Today: probabilistic WGD model.

  • Phylogenetic method dealing with gene tree reonciliation
  • Also a gene counting method.

Standard gene-tree species-tree model. At the WGD, each gene is copied, and the second copy is retained with probability q.

They built a new version of SPIMAP of Rasmussen and Kellis (2011) which deals with WGD. LRT methods for testing.

Simulation study to compare phylogenetic versus gene counting method. Phylogenetic method does pretty good estimating retention rate. Power of method pretty good when high retention rate.

Remarkable: retention rate is well estimated using gene counting method. Also excellent power to find whole genome duplication. They can solve it exactly.

Application to yeast data. Both methods estimate a retention rate of about 0.1, and existence of a WGD.

Kubinak, Jason L.; Round, June L.: MHC-Microbiota Interactions in Health and Disease

Hypothesis I– MHC genotype shapes microbiota composition. See significant differences but ongoing work.

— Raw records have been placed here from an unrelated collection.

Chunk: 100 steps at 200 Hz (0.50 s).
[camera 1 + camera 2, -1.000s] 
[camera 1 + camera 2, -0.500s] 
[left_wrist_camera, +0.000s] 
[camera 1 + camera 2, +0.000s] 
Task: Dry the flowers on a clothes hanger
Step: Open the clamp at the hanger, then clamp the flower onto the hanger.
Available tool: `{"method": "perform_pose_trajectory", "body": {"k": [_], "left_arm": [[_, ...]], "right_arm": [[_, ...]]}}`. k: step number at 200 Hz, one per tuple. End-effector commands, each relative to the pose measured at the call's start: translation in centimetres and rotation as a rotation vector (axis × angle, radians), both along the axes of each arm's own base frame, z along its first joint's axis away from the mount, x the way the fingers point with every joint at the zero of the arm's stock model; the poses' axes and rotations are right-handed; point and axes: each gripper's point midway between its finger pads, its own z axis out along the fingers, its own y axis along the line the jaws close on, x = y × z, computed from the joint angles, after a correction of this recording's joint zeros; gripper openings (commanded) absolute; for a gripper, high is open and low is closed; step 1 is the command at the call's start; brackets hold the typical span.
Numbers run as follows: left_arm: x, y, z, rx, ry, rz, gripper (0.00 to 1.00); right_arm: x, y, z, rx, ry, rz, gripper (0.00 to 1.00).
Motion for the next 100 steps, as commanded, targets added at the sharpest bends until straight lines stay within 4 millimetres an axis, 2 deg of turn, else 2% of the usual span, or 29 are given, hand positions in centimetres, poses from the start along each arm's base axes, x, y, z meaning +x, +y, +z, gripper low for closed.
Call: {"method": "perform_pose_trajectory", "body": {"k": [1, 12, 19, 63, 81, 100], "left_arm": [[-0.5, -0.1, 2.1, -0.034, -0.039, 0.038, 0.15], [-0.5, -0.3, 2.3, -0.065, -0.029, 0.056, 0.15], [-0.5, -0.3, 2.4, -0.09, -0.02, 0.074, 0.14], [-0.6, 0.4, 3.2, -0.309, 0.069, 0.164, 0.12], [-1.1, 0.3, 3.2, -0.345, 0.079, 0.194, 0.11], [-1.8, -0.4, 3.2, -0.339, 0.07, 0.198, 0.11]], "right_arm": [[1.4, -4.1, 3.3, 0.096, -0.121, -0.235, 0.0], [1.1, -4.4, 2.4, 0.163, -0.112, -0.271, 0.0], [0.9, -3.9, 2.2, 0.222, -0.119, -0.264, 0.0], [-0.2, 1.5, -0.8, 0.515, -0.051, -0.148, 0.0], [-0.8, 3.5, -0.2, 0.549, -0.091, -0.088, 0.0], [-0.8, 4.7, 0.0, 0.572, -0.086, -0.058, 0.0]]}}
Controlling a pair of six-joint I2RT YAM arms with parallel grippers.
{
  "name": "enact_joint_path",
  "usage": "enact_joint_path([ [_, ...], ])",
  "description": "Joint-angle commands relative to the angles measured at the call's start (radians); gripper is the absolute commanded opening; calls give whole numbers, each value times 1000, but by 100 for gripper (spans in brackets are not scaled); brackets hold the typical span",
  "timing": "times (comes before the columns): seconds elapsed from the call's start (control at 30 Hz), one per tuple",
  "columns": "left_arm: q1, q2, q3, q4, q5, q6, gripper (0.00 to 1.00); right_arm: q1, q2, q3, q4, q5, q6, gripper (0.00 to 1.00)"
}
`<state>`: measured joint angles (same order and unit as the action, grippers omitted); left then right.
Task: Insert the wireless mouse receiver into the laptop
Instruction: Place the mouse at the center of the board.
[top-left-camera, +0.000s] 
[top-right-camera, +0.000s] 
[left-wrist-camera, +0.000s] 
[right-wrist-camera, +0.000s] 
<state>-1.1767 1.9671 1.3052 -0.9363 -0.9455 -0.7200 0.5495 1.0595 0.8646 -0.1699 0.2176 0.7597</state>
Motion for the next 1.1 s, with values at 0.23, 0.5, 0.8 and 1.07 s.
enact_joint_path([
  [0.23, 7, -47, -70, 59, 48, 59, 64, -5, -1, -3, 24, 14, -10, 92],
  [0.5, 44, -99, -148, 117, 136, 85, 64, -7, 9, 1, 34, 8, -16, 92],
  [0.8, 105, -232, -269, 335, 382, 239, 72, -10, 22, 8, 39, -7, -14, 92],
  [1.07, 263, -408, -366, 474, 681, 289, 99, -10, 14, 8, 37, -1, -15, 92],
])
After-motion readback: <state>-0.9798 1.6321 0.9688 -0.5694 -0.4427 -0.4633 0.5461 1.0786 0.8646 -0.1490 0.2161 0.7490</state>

Hypothesis II - HMC microbiota interactions differentially influence gut immune response. Transfer experiments from different MHC haplotypes. Transfer and then look at MHC types. See significant differences- more Tregs.

Hypothesis III– MHC-mediated disease susceptibility is microbiota-dependent. Treat with DSS to destroy mucosal layer. Microbial transfer experiment. Single genotype mice, and treat with antibiotics. Some part of disease susceptibility is due to how HMC determines microbial communities. Application: help figure out good donors for fecal transplant, predict problems.

Take-home: Antagonistic coevolution with microorganisms is though to be a main driver of MHC evolution… but we should think about the mutualists as well.

Cogni, Rodrigo; Jiggins, Frank: Mapping resistance to naturally coevolving viruses in a genetic model organism (Drosophila melanogaster)

Nuismer et al– “When is correlation coevolution”? Need integrative research programs including mechanistic understanding. Very few complete examples; Stickleback is one of them.

Will be using Drosophila melanogaster versus natural enemies– viruses and bacteria. Focus on six viruses. Some are naturally infectious in the wild, some are not– brought in lab.

GWAS for each of each of 6 viruses. 200 inbred lines with sequenced genomes. Measure virus titer and mortaility.

Clear signal of genetic variation to immunity. Look for heritability. Coevolving virus shows higher heritability than non-coevolving virus.

Resistance is virus-specific: there is no significant genetic correlation among resistance to different viruses.

GWAS study. Can see SNPs that are associated with resistance to some specific viruses, not for some others. Knock-downs to confirm these genetic associations. See this in the field as well, by genotyping and making Also see signs of selective sweep for these loci.

Warnow, Tandy; Bayzid, Shamsuzzoha Md.; Mirarab, Siavash: Naive Binning Improves Phylogenomic Analysis

Gene concatenation among genes with similar signal increases accuracy. But it’s hard to find these ahead of time. Contatenating random pairs of alignments substantially improves accuracy. (?!)

Drummond, Alexei; Wu, Chieh-Hsi; Heled, Joseph: Bayesian model averaging and the multispecies coalescent for phylogenomics

BEAST 2 exists, Bayesian model averaging is good, and *BEAST runs are feasible with lots of genes and it’s worth it.